# 12-50 Shuttlecraft Consistency Practice



## M.J (Nov 1, 2010)

Yesterday I took my Wingshooter 12-50 "Shuttlecraft" outside for some quick-acquisition shooting. Today the weather is worse but I can't stop shooting this one so I set up indoors for some consistency practice. I wanted to see if the 'Craft was as good shooting at a static target as it was on aerials and random-distance shots.

Yep, sure is :thumbsup:

This little starship is an absolute accuracy machine! I was lighting up my spinning golfball-size whiffle ball all morning with it.
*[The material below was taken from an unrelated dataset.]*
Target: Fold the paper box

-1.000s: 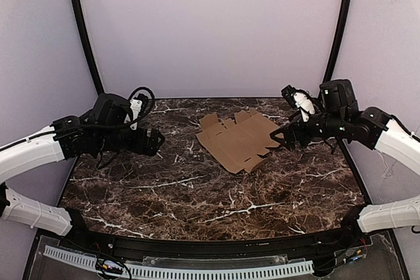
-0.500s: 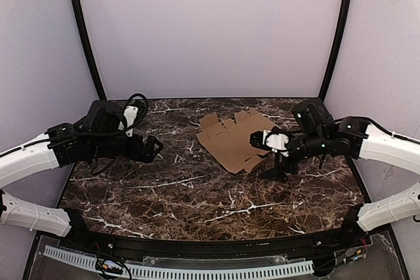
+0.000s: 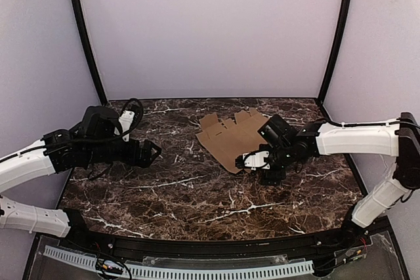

I have no doubt that it would be perfect for tournament shooting.

So much fun!


----------



## Charles (Aug 26, 2010)

Very nice M.J. So tell me ... How long have you been on Roget's payroll??? :rofl: :rofl: :rofl:

Of course I am kidding you. I like the dimensions of this one better than a full starship. And I like the rotating head. Yep ... gotta admit ... I broke down and ordered one myself! I wonder if it will fit into an Altoids tin .....

Cheers .... Charles


----------



## M.J (Nov 1, 2010)

Charles said:


> Of course I am kidding you. I like the dimensions of this one better than a full starship. And I like the rotating head. Yep ... gotta admit ... I broke down and ordered one myself! I wonder if it will fit into an Altoids tin .....
> 
> Cheers .... Charles


Maybe with a little rasping around the edges...


----------



## treefork (Feb 1, 2010)

M.J said:


> Charles said:
> 
> 
> > Of course I am kidding you. I like the dimensions of this one better than a full starship. And I like the rotating head. Yep ... gotta admit ... I broke down and ordered one myself! I wonder if it will fit into an Altoids tin .....
> ...


Order your Altoids tin from Texas. It will fit.


----------



## M.J (Nov 1, 2010)

Whiffle ball finally fell off, so I started shooting at the bolt


----------



## Beanflip (Sep 11, 2010)

You're shooting that great! 
( I'm jealous of your indoor range.)


----------



## M.J (Nov 1, 2010)

Beanflip said:


> You're shooting that great!
> ( I'm jealous of your indoor range.)


It's only an indoor range for a few hours a day during the week, but I'll take it


----------



## Tag (Jun 11, 2014)

I like his indoor outdoor range the best. Open the window and let it fly


----------



## Mr. P (Feb 1, 2015)

Tag said:


> I like his indoor outdoor range the best. Open the window and let it fly


I tried to do that myself, but alas, my wife quickly reminded me of fork hits and the probability of interior home damage. So I discontinued. Maybe some day I will get it straight.


----------



## Nobodo (Nov 5, 2014)

Mr. P said:


> Tag said:
> 
> 
> > I like his indoor outdoor range the best. Open the window and let it fly
> ...


"Quit throwing that football in the house!"

"The window between kitchen and dining room is NOT a basketball hoop."

"No, you CANNOT use the coffee table as a soccer goal."

"What are you planning to do with those beer cans sitting on top of the TV, and why is that slingshot next to you on the couch?"

There always has to be somebody around that's a stick in the mud. But try bringing a real stick in the mud into the house and see what you get!


----------